I hope everyone had a good Martin Luther King Day. Given the holiday, it seemed appropriate to highlight another classic case: Hansberry v. Lee.
Oddly, given its importance to class actions litigation, Hansberry is not a class action itself. The case arose out of a restrictive covenant barring African-Americans from buying land in certain areas of Chicago. The Hansberries, an African-America family (which included future Raisin in the Sun playwright Lorraine Hansberry) moved into a neighborhood governed by the covenant. The Lees sued, arguing that 95% of the homeowners in the neighborhood had signed the restrictive covenant. The Hansberries challenged the 95% number. When the Lees argued that the fact was res judicata from another suit (Burke v. Kleiman, 277 Ill. App. 519.), the Hansberries replied that they had not been parties to that lawsuit. The Illinois Supreme Court held that the Burke case was a class action, and so the Hansberries should be bound by its ruling. The Hansberries appealed to the US Supreme Court.
The Supreme Court began its opinion by reasoning that
It is a principle of general application in Anglo-American jurisprudence that one is not bound by a judgment in personam in a litigation in which he is not designated as a party or to which he has not been made a party by service of process. A judgment rendered in such circumstances is not entitled to the full faith and credit which the Constitution and statute of the United States, and judicial action enforcing it against the person or property of the absent party is not that due process which the Fifth and Fourteenth Amendments require.
(Internal citations omitted.) The only exception the Court identified was the emerging equitable doctrine allowing for class lawsuits.
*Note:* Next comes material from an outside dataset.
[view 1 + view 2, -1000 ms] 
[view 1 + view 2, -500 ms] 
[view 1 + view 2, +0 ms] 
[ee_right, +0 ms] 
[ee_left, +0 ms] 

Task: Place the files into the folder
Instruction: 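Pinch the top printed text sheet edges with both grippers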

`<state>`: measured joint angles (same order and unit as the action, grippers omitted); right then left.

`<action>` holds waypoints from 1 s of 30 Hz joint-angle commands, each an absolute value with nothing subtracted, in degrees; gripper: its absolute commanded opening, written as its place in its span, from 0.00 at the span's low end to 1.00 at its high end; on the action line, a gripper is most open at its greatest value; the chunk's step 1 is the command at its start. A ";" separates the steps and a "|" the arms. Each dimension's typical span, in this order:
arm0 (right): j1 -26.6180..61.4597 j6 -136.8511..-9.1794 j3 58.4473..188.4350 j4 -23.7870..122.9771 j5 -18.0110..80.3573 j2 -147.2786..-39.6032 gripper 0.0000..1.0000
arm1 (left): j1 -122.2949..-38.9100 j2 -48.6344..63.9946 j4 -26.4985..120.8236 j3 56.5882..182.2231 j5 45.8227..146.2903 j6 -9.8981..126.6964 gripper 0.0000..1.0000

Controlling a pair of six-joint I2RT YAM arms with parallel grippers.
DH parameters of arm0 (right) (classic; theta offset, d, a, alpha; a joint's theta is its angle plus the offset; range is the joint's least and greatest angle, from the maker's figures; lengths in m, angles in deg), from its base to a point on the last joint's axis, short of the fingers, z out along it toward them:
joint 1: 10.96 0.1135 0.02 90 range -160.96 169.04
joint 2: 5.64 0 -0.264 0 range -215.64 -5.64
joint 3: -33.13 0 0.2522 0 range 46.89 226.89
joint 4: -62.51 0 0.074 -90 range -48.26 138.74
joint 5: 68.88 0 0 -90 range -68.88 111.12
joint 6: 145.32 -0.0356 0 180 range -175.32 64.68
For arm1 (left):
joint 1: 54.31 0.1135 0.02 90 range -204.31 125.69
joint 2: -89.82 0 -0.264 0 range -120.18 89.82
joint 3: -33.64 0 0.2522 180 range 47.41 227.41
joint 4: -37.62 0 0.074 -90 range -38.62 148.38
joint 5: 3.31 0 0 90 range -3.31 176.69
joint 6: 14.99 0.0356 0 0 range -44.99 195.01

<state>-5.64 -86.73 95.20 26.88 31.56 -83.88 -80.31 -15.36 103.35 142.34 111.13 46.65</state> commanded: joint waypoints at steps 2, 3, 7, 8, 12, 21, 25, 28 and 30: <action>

And, since the Illinois Supreme Court had called Burke a class action, the Court asked just what makes a class action binding on subsequent parties.
It is familiar doctrine of the federal courts that members of a class not present as parties to the litigation may be bound by the judgment where they are in fact adequately represented by parties who are present, or where they actually participate in the conduct of the litigation in which members of the class are present as parties, or where the interest of the members of the class, some of whom are present as parties, is joint, or where for any other reason the relationship between the parties present and those who are absent is such as legally to entitle the former to stand in judgment for the latter.
(Internal citations omitted.) Given those criteria, the Court held that Burke did not constitute a class for litigation purposes.
It is one thing to say that some members of a class may represent other members in a litigation where the sole and common interest of the class in the litigation, is either to assert a common right or to challenge an asserted obligation. It is quite another to hold that all those who are free alternatively either to assert rights or to challenge them are of a single class, so that any group, merely because it is of the class so constituted, may be deemed adequately to represent any others of the class in litigating their interests in either alternative. Such a selection of representatives for purposes of litigation, whose substantial interests are not necessarily or even probably the same as those whom they are deemed to represent, does not afford that protection to absent parties which due process requires.
(Emphasis added, internal citations omitted.) So what can class action defense lawyers take from this case? The purpose of the adequacy requirement is to ensure that the class has been represented well enough that it may be bound by the judgment. Plaintiffs’ lawyers–and plaintiffs–often lose sight of that purpose; instead they argue that adequacy is satisfied so long as there are no glaring conflicts. But that’s not the case. Adequacy requires a searching inquiry because that is the best way to protect the interests of the class.